Chinese crude oil refineries processed an average 12.07 million barrels of oil daily in 2018, up by 6.8 percent on the year and the highest daily processing rate on record, government statistics show, as cited by Reuters.

The slowdown was expected by economists.

"The "three critical battles" of preventing and defusing financial risks, conducting targeted poverty alleviation, and controlling pollution got off to a good start", said NBS commissioner Ning Jizhe in prepared remarks.

Still, Ning insisted China can resist shocks, saying "the long-term trend of stability will not change".

Figures from the bureau also showed that the economy grew by 6.4 percent in the final quarter of 2018.

Premier Li Keqiang has also vowed to keep economic growth within a "reasonable range" by promoting more innovation.

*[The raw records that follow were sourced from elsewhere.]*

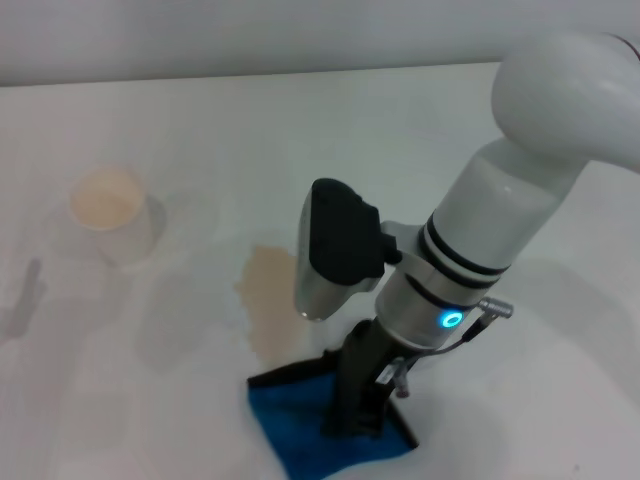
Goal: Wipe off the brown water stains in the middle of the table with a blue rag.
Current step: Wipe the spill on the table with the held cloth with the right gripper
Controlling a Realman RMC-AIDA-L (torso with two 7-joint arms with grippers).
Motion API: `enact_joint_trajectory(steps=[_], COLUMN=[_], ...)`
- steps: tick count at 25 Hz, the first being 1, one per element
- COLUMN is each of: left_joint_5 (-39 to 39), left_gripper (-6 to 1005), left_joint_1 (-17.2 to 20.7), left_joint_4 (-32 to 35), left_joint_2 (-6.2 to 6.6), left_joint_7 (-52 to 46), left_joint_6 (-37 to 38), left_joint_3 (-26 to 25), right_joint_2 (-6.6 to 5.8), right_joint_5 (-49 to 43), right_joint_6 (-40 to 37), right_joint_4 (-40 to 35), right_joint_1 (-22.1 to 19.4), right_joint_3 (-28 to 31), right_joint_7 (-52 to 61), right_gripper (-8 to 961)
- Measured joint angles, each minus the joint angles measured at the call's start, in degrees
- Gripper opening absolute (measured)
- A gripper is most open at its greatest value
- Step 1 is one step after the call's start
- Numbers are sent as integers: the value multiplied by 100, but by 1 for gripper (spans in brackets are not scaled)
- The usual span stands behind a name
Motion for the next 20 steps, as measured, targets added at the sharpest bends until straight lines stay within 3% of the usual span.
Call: enact_joint_trajectory(steps=[4, 11, 20], left_joint_5=[-10, -42, -58], left_gripper=[888, 887, 887], left_joint_1=[-17, -50, -61], left_joint_4=[0, 0, 0], left_joint_2=[0, 0, 0], left_joint_7=[-2, -4, -4], left_joint_6=[1, 1, 1], left_joint_3=[-6, -9, -8], right_joint_2=[1, -2, -3], right_joint_5=[450, 763, 812], right_joint_6=[266, 1446, 2287], right_joint_4=[-102, -101, 165], right_joint_1=[-58, -126, -172], right_joint_3=[-173, -664, -688], right_joint_7=[-208, -233, -229], right_gripper=[73, 70, 69])
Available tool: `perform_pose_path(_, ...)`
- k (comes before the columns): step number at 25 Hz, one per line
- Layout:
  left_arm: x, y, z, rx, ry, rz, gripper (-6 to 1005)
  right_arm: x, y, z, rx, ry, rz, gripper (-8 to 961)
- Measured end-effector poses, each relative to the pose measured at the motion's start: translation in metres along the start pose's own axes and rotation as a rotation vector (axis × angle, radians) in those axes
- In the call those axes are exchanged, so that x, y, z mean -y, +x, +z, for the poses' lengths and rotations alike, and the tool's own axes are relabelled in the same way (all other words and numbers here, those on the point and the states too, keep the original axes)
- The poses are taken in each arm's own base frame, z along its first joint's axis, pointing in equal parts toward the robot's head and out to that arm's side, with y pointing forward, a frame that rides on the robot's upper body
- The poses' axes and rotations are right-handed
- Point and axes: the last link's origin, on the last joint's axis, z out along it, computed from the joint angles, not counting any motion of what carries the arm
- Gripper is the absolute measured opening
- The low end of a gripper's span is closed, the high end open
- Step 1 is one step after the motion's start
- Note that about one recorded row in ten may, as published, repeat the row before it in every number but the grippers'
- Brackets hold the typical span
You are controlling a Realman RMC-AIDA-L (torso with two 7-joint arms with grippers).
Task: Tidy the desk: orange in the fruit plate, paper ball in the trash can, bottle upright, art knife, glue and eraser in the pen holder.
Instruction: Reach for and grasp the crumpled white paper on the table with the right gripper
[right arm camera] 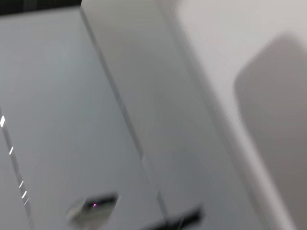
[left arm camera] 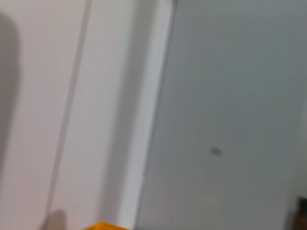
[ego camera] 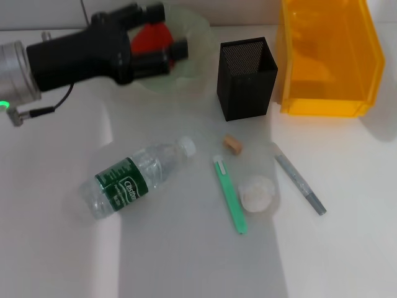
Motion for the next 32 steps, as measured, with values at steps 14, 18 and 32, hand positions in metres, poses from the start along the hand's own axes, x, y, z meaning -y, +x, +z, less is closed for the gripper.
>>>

Growth in investment, retail spending and factory activity all declined, though analysts pointed to a flicker of improvement in manufacturing in December.

In December, property sales by floor area, a major indicator of demand, rose a touch by 0.9 percent from a year earlier, the first gain in four months and compared with November's 5.1 percent drop.

Production of plastics, metals and specialized industrial machinery accelerated, "suggesting warming expectations for a pick-up in investment", Chaoping Zhu of J.P. Morgan Asset Management said in a report.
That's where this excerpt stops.